__Directions__:
Lines to return, exactly: from the line with "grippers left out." to the line with "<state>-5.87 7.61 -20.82" in the entries below, both included.

__Available records__:
= Beginning of Section =
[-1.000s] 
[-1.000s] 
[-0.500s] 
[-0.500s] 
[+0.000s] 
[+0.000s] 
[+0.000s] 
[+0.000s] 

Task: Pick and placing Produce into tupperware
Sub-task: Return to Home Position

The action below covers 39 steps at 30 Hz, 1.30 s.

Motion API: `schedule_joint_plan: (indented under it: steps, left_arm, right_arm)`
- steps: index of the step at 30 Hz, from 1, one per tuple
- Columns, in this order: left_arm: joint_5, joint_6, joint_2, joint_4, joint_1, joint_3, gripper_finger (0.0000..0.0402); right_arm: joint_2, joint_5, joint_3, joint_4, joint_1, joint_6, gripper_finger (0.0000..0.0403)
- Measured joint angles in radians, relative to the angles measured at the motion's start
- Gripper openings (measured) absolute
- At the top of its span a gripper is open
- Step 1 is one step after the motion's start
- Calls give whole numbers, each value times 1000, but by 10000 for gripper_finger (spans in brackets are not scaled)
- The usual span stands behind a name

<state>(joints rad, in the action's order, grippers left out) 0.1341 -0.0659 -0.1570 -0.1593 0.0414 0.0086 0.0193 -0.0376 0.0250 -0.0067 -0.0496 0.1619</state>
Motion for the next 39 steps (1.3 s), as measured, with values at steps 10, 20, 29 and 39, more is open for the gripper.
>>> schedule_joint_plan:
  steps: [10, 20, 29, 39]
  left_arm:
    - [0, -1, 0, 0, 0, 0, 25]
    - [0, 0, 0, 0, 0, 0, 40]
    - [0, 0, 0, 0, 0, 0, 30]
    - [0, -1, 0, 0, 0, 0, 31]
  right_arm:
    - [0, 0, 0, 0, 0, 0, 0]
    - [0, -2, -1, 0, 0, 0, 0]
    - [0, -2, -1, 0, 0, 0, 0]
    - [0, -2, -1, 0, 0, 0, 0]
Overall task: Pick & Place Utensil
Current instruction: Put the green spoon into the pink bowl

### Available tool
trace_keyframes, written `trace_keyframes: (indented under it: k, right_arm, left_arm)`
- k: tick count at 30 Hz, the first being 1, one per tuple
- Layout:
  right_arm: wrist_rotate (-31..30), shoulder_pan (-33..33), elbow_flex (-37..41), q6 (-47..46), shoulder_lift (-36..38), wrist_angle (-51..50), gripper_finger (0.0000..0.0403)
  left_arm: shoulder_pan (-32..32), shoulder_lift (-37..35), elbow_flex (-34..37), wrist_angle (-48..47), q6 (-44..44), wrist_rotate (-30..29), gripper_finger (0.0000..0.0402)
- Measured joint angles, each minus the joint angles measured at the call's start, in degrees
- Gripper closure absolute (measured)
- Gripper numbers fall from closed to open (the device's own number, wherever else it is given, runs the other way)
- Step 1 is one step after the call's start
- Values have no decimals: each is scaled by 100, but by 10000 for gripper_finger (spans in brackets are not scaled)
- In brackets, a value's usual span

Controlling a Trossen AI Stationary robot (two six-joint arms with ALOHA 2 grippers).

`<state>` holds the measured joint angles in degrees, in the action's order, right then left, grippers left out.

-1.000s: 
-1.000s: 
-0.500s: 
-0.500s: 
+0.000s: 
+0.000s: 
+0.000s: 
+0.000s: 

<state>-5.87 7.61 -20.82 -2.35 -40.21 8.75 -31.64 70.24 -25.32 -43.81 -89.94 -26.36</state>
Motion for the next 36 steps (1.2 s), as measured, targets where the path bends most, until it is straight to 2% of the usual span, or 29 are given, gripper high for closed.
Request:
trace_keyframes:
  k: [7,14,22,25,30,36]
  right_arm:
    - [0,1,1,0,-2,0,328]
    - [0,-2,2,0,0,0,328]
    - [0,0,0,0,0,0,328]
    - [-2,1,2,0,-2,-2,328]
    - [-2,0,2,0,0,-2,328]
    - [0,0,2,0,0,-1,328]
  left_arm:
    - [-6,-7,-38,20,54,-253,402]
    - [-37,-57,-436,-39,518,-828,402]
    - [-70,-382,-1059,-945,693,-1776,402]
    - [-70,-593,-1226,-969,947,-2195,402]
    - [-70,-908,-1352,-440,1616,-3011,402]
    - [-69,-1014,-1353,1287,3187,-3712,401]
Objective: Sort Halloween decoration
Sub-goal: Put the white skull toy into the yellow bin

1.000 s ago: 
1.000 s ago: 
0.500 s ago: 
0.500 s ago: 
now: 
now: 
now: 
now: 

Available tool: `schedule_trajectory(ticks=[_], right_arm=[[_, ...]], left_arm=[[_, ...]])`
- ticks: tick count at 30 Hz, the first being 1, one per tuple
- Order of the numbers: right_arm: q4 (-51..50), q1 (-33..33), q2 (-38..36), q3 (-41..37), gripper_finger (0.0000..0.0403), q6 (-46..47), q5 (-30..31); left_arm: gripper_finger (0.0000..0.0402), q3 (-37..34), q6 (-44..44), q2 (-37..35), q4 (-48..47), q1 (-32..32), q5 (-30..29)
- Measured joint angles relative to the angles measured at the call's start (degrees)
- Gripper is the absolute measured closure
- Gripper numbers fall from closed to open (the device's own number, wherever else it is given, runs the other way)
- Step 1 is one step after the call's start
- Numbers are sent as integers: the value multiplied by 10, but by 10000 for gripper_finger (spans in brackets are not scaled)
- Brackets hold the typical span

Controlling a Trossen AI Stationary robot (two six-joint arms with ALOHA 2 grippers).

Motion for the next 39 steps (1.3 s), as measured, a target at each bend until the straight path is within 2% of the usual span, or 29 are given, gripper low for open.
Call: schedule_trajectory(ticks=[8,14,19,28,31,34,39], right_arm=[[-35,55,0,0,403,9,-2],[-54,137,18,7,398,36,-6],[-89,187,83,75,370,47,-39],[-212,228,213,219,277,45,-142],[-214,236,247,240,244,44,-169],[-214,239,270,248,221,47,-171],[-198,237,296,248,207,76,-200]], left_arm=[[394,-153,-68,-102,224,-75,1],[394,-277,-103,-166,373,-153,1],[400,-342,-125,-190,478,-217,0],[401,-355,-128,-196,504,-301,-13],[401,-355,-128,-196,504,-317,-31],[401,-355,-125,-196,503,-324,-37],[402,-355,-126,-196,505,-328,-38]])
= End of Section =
__Solution to the exercise__:
`<state>` holds the measured joint angles in degrees, in the action's order, right then left, grippers left out.

-1.000s: 
-1.000s: 
-0.500s: 
-0.500s: 
+0.000s: 
+0.000s: 
+0.000s: 
+0.000s: 

<state>-5.87 7.61 -20.82 -2.35 -40.21 8.75 -31.64 70.24 -25.32 -43.81 -89.94 -26.36</state>

This answer requires nothing further.